ICE (immune effector cell-associated encephalopathy): herramienta de evaluación de la encefalopatía asociada a células inmunoefectoras. Se trata de una escala del 0 al 10, donde 10 es la ausencia de alteración. Una puntuación de 0 supone una disminución severa del nivel de consciencia.

PIC: presión intracraneal.

Síndrome de neurotoxicidad inmunomediado (ICANS)

El ICANS afecta al 40-65% de los pacientes y suele aparecer 4-5días después de la infusión. Sus síntomas incluyen cefalea, confusión, fiebre, apraxia, afasia, disgrafia y letargo, pudiendo evolucionar a coma.

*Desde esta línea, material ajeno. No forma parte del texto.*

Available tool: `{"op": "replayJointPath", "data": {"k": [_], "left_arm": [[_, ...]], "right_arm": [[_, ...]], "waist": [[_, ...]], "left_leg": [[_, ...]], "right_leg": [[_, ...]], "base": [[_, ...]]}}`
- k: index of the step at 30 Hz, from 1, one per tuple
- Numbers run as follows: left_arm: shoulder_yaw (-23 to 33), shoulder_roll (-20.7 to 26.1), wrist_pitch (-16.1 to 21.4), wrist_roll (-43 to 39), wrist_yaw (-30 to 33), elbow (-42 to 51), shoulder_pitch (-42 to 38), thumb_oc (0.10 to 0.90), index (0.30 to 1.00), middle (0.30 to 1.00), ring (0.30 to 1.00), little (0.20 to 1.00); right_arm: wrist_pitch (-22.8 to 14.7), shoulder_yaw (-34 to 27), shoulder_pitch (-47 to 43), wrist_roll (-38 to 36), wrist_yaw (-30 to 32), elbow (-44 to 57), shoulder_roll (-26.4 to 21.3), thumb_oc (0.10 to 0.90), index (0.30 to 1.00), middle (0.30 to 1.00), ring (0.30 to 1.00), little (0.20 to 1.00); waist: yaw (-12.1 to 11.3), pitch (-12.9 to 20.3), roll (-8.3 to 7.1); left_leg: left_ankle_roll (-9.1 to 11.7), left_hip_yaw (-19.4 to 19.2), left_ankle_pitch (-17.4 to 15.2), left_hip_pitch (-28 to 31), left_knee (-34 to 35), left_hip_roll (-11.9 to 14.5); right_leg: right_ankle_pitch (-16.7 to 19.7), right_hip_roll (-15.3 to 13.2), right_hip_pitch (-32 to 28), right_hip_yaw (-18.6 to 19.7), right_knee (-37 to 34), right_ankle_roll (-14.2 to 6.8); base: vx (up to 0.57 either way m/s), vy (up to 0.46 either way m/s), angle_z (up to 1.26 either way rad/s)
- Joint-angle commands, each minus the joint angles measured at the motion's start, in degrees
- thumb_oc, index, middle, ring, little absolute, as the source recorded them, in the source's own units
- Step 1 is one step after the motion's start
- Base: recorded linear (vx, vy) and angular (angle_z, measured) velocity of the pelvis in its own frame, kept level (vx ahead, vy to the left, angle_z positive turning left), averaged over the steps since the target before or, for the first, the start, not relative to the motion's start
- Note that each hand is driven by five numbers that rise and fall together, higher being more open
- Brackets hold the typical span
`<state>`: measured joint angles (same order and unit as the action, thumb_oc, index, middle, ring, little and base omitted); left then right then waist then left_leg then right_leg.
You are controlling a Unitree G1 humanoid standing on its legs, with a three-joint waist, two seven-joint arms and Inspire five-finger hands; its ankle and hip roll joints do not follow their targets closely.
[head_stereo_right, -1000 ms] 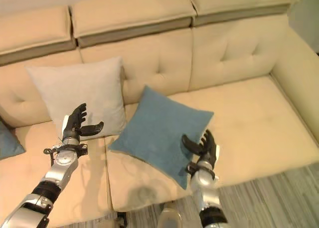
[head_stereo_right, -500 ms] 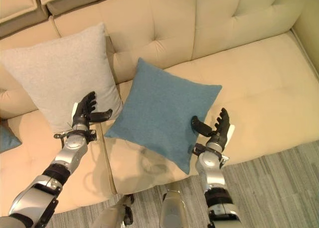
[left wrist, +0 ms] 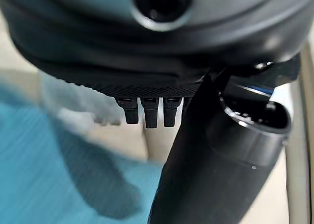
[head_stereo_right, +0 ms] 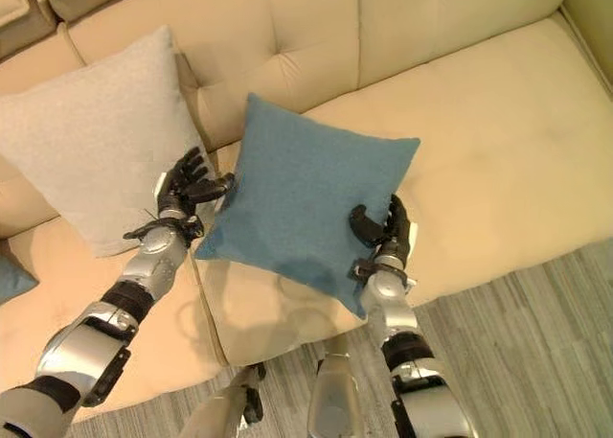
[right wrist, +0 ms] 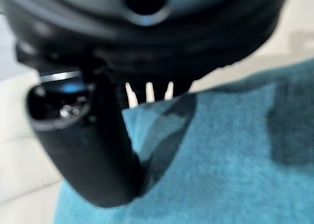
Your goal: Pick up all the scattered cushions and arrange them neatly on the sofa.
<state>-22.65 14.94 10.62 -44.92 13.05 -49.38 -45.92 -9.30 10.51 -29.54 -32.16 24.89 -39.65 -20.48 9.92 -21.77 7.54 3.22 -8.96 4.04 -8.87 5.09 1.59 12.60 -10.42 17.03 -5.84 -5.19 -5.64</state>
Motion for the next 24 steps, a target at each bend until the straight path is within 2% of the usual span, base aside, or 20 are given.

Aunque la neuroimagen suele ser normal, se recomienda realizar estudios en casos sospechosos. La TC es útil en urgencias, mientras que la RM es más sensible para detectar anomalías. El hallazgo más frecuente es hiperintensidad en T2-FLAIR en áreas de alta demanda metabólica (ganglios basales, tálamos, cápsulas externas y tronco encefálico) (fig. 15). También pueden observarse realce leptomeníngeo, hemorragias y eventos trombóticos37,38.

Figura 15.

Niño de 3 años con LLA-B con sospecha de toxicidad neurológica por terapia CAR-T. Se solicita una RM cerebral. A-C)En secuencias T2-FLAIR se observa afectación generalizada de la sustancia blanca, ambos tálamos y ganglios basales sugestivo de edema cerebral difuso (asteriscos). D-E)Algunas de estas áreas muestran hiperintensidad en secuencias de difusión (D) con restricción de la difusión en el mapa de coeficiente de difusión aparente (ADC, E) que sugiere restricción a la difusión de la alteración de señal subcortical parietal derecha (flechas). F)En secuencias T2 FLAIR post-contraste se observa también realce leptomeníngeo en surcos (puntas de flecha), coincidiendo con áreas de hiperintensidad de señal. Los hallazgos son sugestivos de ICANS (ASTCT-4).

Tanto el CRS como el ICANS son reversibles con tratamiento oportuno. En CRS graves (grados3-4) el tocilizumab es la primera opción, mientras que en ICANS se emplean corticoides. Si ambos síndromes coinciden, se recomienda terapia combinada.

Debe recordarse que: la terapia con células CAR-T puede causar síndrome de liberación de citoquinas, manifestado en su forma más grave como un edema pulmonar no cardiogénico, y síndrome de neurotoxiciad inmunomediada.

Conclusiones

Los pacientes con cáncer generan millones de visitas a los servicios de urgencias en todo el mundo. Las urgencias oncológicas pueden presentarse en diferentes contextos, incluyendo el inicio de la enfermedad, complicaciones locales o paraneoplásicas, y efectos adversos de los tratamientos, tanto convencionales como avanzados. Como radiólogos, es fundamental identificar las urgencias oncológicas que requieren un manejo inmediato o que pueden impactar significativamente en la calidad de vida del paciente.

Financiación

Ninguna.

Conflicto de intereses

Los autores no tienen intereses contrapuestos en este estudio.